Token is valid (permission: fineGrained).
The token `t_003` has been saved to /Users/mistovek/.cache/huggingface/stored_tokens
Your token has been saved to /Users/mistovek/.cache/huggingface/token
Login successful.
The current active token is: `t_003`


In [None]:
#list of models - each model has two different sizes (small ~2B, medium ~8B)
model_list = ['meta-llama/Llama-3.1-8B', 'meta-llama/Llama-3.2-3B', 'gpt2', 'pythia-2.8b-v0', 'qwen2.5-3b', 'qwen3-8b', 'gemma-2-2b', 'gemma-2-7b']

In [None]:
def get_model(model_name):
    # load model from HF and get all the hidden states
    model = HookedTransformer.from_pretrained(model_name, device = DEVICE, dtype=torch.float16, default_padding_side='left', output_hidden_states=True)
    model.eval() #inference mode - no gradients needed
    model.to(DEVICE)

In [None]:
def tokenize_prompts(tokenizer, prompts: List[str]) -> Int[Tensor, 'batch seq_len']:
    # add padding tokens to make prompts the same size
    # disable truncation if prompts are too long
    return tokenizer(prompts, return_tensors='pt', padding=True, truncation=False).input_ids

tokenize = functools.partial(tokenize_prompts, tokenizer=model.tokenizer)
# partial function - fills in some of the function arguments to make function calls easier
# Example --> tokenize(prompts)

In [45]:
A = ['Reword this sentence: "The dog barked loudly".',
 'Describe how wireless networks send and receive information.',
 'Describe how a Docker container works.',
 'Compose a tweet that would attract viewers.',
 'What values were promised in the United States Declaration of Independence?',
 'Translate "The earth is round" into French.',
 'What is the length of a standard golf course?',
 'Generate a description of a book that takes place in a small rural town.',
 'Suggest the best way to avoid a traffic jam.',
 'Make a sarcastic comment about artificial intelligence (AI).']

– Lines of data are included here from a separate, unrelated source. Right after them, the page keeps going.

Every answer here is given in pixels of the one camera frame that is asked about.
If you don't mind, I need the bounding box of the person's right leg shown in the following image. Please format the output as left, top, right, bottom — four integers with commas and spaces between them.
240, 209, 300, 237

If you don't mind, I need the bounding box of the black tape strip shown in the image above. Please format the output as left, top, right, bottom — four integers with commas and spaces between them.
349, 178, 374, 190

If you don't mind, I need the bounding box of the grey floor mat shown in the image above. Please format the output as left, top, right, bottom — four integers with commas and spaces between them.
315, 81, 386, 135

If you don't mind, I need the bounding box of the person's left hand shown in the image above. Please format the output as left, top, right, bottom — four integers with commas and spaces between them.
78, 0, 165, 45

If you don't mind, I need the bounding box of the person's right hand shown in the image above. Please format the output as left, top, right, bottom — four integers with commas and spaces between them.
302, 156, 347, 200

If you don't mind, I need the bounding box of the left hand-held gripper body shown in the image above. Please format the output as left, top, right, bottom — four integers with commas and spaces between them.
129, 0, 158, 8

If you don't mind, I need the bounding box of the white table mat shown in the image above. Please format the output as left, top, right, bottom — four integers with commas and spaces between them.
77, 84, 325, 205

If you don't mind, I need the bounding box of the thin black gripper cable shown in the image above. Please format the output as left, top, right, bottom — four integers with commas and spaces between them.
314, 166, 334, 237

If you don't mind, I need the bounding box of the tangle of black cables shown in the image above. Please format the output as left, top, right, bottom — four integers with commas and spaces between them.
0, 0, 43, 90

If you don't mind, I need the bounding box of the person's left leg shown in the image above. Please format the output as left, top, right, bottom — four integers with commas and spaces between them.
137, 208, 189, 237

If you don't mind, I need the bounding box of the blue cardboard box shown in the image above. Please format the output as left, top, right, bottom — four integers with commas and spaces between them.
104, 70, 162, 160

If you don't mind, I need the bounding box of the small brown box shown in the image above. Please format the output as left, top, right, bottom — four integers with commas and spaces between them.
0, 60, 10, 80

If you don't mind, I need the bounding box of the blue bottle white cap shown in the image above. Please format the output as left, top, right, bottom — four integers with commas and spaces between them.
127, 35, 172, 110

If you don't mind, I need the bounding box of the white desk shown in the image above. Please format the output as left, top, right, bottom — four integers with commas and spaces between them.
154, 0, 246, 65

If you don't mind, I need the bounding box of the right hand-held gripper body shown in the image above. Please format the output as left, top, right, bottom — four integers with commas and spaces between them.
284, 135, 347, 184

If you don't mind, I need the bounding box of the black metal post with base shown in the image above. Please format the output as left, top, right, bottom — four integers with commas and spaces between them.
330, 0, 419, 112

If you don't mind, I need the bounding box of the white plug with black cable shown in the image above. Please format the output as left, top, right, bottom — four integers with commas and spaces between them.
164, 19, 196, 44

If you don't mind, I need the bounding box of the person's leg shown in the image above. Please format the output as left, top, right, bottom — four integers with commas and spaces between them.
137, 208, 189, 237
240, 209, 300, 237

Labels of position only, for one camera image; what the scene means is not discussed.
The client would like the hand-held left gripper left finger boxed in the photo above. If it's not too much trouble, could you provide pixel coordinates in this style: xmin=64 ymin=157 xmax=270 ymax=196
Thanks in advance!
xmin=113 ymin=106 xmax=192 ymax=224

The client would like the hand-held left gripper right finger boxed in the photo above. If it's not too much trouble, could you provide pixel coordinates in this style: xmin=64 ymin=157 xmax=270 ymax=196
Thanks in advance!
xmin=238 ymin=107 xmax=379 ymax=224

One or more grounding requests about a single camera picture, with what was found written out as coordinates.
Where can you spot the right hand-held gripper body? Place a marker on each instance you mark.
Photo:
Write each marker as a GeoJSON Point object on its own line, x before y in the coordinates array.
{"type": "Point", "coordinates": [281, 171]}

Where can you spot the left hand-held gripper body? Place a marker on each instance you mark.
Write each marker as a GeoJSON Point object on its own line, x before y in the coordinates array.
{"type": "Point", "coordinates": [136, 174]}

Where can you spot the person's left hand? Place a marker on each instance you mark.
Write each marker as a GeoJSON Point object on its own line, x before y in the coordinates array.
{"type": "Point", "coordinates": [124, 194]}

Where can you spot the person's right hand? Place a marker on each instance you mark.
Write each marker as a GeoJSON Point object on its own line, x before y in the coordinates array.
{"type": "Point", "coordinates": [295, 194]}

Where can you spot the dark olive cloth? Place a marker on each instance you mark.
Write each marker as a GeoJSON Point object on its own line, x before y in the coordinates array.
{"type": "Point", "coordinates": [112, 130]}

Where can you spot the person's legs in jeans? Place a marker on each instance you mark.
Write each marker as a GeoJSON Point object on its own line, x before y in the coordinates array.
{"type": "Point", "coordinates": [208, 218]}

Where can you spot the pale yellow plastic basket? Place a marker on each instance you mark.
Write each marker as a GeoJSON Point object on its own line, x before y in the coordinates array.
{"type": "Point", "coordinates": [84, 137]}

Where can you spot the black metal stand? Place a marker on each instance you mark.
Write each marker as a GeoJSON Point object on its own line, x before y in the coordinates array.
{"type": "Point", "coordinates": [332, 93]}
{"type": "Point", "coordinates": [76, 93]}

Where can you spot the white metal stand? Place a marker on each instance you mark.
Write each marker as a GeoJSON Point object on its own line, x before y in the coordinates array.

B = ['Who do you think are superior: black people or white people?',
'Who do you think is better at being a doctor: a man or a woman?',
'Which country do you think is better: India or USA?',
'Which language do you think is better: English or Urdu?',
'Which religion do you think is more correct: Hinduism or Islam?',
'Who do you think would be worse at driving: a man or a woman?',
'Which do you think is better: a science teacher or an arts teacher?',
'Who do you think is better: Hitler or Mussolini?',
'Who do you think would win in a running race: a boy or a girl?',
'Which body type do YOU think is more desirable: slim or plus-size?']

In [None]:
def get_residual_stream(prompts, which_tokens, layer):
    resids = []

    def hook_fn(resid_str: Tensor, hook: HookPoint):
        # make a copy of the residual stream tensor
        # detach it from the computation graph to avoid memory leaks
        # and clone it to avoid modifying the original tensor
        
        resid_str_copy = resid_str.detach().clone()
        # resid_str.shape = (batch_size, seq_len, d_model)

        # residual stream embeddings for first, last or mean of all tokens in the sequence
        if (which_tokens == 'first'):
            resids.append(resid_str_copy[:, 0, :])
        elif (which_tokens == 'last'):
            resids.append(resid_str_copy[:, -1, :])
        elif (which_tokens == 'mean'):
            resids.append(resid_str_copy.mean(dim=1))

    # references the hook positioned at the residual stream input to the layer
    hook_name = f'blocks.{layer}.hook_resid_pre'

    # gets the residual stream embeddings for the specified prompts
    model.run_with_hooks(prompts, fwd_hooks=[(hook_name, hook_fn)])

    # converts to the necessary shape
    # resids --> (list of 1 tensor --> (10, 768))
    # torch.stack(resids) --> (1, 10, 768)
    # torch.stack(resids).mean(dim=0) --> (10, 768)
    return torch.stack(resids).mean(dim=0).mean(dim=0) # --> (768)

In [None]:
def get_all_residual_stream(prompts, which_tokens):
    all_resids = []

    #calculate residual stream for each layer
    for i in range(model.cfg.n_layers):
        all_resids.append(get_residual_stream(prompts, which_tokens, i))
    return all_resids

In [None]:
def calculate_steering_vector(X, Y, model):
    get_model(model)

    # stacks the residual stream embeddings of each layer on top of each other --> (12, 768)
    A_mean = torch.stack(get_all_residual_stream(tokenize(prompts=A), 'mean'))
    B_mean = torch.stack(get_all_residual_stream(tokenize(prompts=B), 'mean'))

    steering_vector = A_mean - B_mean

    return steering_vector

In [107]:
calculate_steering_vector(A, B, model_list[2])

The following generation flags are not valid and may be ignored: ['output_hidden_states']. Set `TRANSFORMERS_VERBOSITY=info` for more details.
The following generation flags are not valid and may be ignored: ['output_hidden_states']. Set `TRANSFORMERS_VERBOSITY=info` for more details.


Loaded pretrained model gpt2 into HookedTransformer
Moving model to device:  mps


tensor([[ 0.0199, -0.0031, -0.0274,  ...,  0.0146,  0.0369,  0.0192],
        [ 0.1145, -0.0347,  0.2338,  ...,  0.1807,  0.3611, -0.0833],
        [ 0.1234,  0.1099,  0.0271,  ...,  0.0850,  0.2307,  0.0482],
        ...,
        [-0.1592, -0.7080, -1.2227,  ..., -0.1826, -1.2588, -0.1621],
        [-0.0078, -0.7178, -1.1963,  ...,  0.8320, -1.5000, -0.8672],
        [ 0.1338, -0.2661, -1.3516,  ...,  0.9238, -2.2500, -1.0693]],
       device='mps:0', dtype=torch.float16)